YOUR ASSIGNMENT -> Only the lines below between the ones containing "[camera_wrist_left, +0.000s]" and "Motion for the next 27", inclusive, are to be reproduced, each exactly as it stands.

[Records from a collection]

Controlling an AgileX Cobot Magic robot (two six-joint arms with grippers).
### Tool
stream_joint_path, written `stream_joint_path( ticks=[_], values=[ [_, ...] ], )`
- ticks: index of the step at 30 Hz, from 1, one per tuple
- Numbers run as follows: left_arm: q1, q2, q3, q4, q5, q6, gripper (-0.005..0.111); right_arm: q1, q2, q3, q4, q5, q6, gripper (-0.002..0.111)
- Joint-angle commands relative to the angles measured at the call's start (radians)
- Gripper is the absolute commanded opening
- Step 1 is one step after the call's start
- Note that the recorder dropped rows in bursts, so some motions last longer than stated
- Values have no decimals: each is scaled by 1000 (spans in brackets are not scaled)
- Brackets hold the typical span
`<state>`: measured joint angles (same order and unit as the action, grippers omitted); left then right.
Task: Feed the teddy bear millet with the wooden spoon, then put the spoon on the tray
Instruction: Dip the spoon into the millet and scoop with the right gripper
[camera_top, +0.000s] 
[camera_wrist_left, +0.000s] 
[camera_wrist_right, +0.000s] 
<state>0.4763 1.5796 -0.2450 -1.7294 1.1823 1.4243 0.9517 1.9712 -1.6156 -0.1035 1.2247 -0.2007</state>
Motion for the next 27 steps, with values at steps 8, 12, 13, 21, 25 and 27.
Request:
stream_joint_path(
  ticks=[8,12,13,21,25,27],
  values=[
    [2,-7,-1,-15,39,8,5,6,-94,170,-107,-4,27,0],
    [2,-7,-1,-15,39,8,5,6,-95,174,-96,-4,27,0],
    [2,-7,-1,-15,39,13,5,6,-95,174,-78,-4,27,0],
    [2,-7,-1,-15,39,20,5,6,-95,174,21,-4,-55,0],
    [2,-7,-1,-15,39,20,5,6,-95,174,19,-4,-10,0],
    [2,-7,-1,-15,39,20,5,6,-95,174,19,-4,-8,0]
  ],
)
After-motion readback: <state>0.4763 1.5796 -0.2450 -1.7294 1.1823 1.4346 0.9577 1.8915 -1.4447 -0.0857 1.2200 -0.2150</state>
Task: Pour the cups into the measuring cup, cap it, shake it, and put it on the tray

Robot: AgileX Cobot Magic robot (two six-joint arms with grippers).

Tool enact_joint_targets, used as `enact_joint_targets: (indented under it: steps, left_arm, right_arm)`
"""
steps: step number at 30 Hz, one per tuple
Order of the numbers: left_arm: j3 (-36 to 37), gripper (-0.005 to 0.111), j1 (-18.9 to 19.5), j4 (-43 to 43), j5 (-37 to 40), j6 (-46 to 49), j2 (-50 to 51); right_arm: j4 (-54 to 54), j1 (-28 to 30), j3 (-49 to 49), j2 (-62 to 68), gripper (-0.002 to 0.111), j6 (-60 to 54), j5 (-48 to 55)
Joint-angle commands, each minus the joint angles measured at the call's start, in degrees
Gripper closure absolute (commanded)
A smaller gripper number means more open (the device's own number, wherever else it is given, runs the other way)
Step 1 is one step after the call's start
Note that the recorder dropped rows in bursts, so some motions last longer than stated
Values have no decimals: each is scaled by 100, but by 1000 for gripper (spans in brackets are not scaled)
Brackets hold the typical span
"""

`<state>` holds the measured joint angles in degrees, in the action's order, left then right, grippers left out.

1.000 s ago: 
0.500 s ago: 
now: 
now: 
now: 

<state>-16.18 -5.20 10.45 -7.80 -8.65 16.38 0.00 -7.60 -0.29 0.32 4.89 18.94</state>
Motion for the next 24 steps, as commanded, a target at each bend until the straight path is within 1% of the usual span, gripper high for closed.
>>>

TASK SOLUTION ->
[camera_wrist_left, +0.000s] 
[camera_wrist_right, +0.000s] 
<state>0.4763 1.5796 -0.2450 -1.7294 1.1823 1.4243 0.9517 1.9712 -1.6156 -0.1035 1.2247 -0.2007</state>
Motion for the next 27 steps, with values at steps 8, 12, 13, 21, 25 and 27.

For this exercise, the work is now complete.